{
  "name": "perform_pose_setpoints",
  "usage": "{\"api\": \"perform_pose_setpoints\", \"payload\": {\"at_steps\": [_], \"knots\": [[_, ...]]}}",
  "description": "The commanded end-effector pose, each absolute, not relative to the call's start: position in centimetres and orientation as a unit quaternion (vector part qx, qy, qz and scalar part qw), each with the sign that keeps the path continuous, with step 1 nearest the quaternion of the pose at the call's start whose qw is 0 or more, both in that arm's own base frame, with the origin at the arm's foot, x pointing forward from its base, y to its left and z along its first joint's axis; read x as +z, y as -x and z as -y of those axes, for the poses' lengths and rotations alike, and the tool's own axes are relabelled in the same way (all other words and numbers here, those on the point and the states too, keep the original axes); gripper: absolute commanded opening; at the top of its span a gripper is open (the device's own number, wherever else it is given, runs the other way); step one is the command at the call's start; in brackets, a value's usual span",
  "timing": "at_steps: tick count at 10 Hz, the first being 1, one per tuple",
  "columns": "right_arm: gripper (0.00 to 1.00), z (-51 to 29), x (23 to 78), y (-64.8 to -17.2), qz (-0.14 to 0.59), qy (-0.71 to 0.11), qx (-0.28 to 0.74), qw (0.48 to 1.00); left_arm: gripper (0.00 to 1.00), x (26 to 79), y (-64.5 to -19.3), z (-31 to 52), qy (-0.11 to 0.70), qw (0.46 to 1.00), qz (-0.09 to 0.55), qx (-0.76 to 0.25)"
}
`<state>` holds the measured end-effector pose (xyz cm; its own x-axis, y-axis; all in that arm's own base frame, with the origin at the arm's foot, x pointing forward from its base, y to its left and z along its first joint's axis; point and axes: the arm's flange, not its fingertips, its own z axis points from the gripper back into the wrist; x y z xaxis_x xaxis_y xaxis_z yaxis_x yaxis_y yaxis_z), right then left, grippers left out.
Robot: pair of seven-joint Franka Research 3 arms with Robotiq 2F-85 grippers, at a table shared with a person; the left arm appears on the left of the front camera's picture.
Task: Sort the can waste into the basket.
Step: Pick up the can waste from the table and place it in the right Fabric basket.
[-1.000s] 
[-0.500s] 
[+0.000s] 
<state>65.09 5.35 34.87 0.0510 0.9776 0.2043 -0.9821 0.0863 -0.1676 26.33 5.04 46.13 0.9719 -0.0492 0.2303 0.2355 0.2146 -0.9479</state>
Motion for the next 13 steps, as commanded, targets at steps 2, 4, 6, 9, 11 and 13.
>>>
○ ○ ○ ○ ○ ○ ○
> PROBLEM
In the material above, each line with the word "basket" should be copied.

> EXERCISE SOLUTION
Task: Sort the can waste into the basket.
Step: Pick up the can waste from the table and place it in the right Fabric basket.

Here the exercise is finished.